_Material provided:_
======

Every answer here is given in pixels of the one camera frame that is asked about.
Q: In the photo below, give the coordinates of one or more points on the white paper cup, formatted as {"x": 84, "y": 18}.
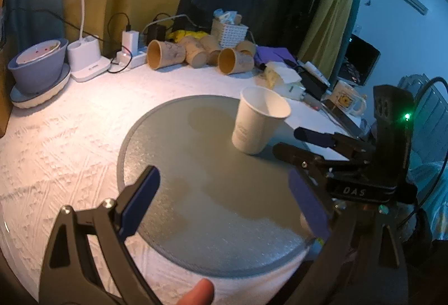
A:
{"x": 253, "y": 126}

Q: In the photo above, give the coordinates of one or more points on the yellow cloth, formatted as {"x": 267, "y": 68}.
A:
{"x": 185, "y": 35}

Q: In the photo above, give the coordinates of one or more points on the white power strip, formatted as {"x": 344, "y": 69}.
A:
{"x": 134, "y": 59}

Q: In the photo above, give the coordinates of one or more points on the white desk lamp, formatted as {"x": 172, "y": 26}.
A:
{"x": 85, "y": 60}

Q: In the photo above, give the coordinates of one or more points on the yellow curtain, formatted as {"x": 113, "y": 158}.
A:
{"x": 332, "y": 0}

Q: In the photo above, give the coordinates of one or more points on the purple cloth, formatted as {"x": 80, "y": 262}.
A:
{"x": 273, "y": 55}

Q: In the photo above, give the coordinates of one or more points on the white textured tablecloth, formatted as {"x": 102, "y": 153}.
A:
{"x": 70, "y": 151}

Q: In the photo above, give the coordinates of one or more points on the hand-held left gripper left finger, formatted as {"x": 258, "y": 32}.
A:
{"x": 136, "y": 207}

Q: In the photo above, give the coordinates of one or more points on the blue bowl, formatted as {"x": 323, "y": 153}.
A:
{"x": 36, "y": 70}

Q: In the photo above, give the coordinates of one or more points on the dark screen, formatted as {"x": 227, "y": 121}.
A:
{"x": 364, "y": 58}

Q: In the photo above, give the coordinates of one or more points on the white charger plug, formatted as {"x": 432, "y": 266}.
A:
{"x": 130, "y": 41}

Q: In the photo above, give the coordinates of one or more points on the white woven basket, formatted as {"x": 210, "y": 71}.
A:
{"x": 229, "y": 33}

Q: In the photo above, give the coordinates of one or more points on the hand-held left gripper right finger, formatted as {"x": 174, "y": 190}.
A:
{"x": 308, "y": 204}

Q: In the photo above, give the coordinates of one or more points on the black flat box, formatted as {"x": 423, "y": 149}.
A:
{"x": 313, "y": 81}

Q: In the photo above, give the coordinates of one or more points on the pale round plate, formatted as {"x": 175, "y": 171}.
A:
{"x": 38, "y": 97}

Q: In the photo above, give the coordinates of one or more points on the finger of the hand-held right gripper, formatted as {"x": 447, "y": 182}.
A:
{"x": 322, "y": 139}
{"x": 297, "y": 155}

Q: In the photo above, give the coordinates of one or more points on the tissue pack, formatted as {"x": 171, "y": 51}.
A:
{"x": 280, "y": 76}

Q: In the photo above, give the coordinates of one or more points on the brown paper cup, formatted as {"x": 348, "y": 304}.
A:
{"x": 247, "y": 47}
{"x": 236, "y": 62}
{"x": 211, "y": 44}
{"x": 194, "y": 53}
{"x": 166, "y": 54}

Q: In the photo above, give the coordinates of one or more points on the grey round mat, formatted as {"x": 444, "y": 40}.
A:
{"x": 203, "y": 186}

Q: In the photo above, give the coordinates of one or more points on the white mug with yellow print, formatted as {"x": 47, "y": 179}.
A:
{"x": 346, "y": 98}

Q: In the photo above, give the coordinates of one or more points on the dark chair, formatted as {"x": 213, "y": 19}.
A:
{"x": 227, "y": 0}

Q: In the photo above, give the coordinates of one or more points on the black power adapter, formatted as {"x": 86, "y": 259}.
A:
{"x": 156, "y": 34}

======

_Task to carry out:_ In your copy of the records above, include no pictures and match every line exactly.

_Solution to this problem:_
Every answer here is given in pixels of the one camera frame that is asked about.
Q: In the photo below, give the coordinates of one or more points on the white paper cup, formatted as {"x": 84, "y": 18}.
A:
{"x": 253, "y": 126}

Q: In the photo above, give the coordinates of one or more points on the yellow cloth, formatted as {"x": 267, "y": 68}.
A:
{"x": 185, "y": 35}

Q: In the photo above, give the coordinates of one or more points on the white power strip, formatted as {"x": 344, "y": 69}.
A:
{"x": 134, "y": 59}

Q: In the photo above, give the coordinates of one or more points on the white desk lamp, formatted as {"x": 172, "y": 26}.
A:
{"x": 85, "y": 60}

Q: In the photo above, give the coordinates of one or more points on the yellow curtain, formatted as {"x": 113, "y": 158}.
A:
{"x": 332, "y": 0}

Q: In the photo above, give the coordinates of one or more points on the purple cloth, formatted as {"x": 80, "y": 262}.
A:
{"x": 273, "y": 55}

Q: In the photo above, give the coordinates of one or more points on the white textured tablecloth, formatted as {"x": 102, "y": 153}.
A:
{"x": 70, "y": 151}

Q: In the photo above, give the coordinates of one or more points on the hand-held left gripper left finger, formatted as {"x": 258, "y": 32}.
A:
{"x": 136, "y": 207}

Q: In the photo above, give the coordinates of one or more points on the blue bowl, formatted as {"x": 323, "y": 153}.
A:
{"x": 36, "y": 70}

Q: In the photo above, give the coordinates of one or more points on the dark screen, formatted as {"x": 227, "y": 121}.
A:
{"x": 364, "y": 58}

Q: In the photo above, give the coordinates of one or more points on the white charger plug, formatted as {"x": 432, "y": 266}.
A:
{"x": 130, "y": 41}

Q: In the photo above, give the coordinates of one or more points on the white woven basket, formatted as {"x": 210, "y": 71}.
A:
{"x": 229, "y": 33}

Q: In the photo above, give the coordinates of one or more points on the hand-held left gripper right finger, formatted as {"x": 174, "y": 190}.
A:
{"x": 308, "y": 204}

Q: In the photo above, give the coordinates of one or more points on the black flat box, formatted as {"x": 423, "y": 149}.
A:
{"x": 313, "y": 81}

Q: In the photo above, give the coordinates of one or more points on the pale round plate, formatted as {"x": 175, "y": 171}.
A:
{"x": 38, "y": 97}

Q: In the photo above, give the coordinates of one or more points on the finger of the hand-held right gripper, formatted as {"x": 447, "y": 182}.
A:
{"x": 322, "y": 139}
{"x": 297, "y": 155}

Q: In the photo above, give the coordinates of one or more points on the tissue pack, formatted as {"x": 171, "y": 51}.
A:
{"x": 280, "y": 76}

Q: In the photo above, give the coordinates of one or more points on the brown paper cup, formatted as {"x": 348, "y": 304}.
A:
{"x": 247, "y": 47}
{"x": 236, "y": 62}
{"x": 211, "y": 44}
{"x": 194, "y": 53}
{"x": 166, "y": 54}

Q: In the photo above, give the coordinates of one or more points on the grey round mat, formatted as {"x": 444, "y": 40}.
A:
{"x": 203, "y": 186}

Q: In the photo above, give the coordinates of one or more points on the white mug with yellow print, formatted as {"x": 47, "y": 179}.
A:
{"x": 346, "y": 98}

Q: In the photo above, give the coordinates of one or more points on the dark chair, formatted as {"x": 213, "y": 19}.
A:
{"x": 227, "y": 0}

Q: In the photo above, give the coordinates of one or more points on the black power adapter, formatted as {"x": 86, "y": 259}.
A:
{"x": 156, "y": 34}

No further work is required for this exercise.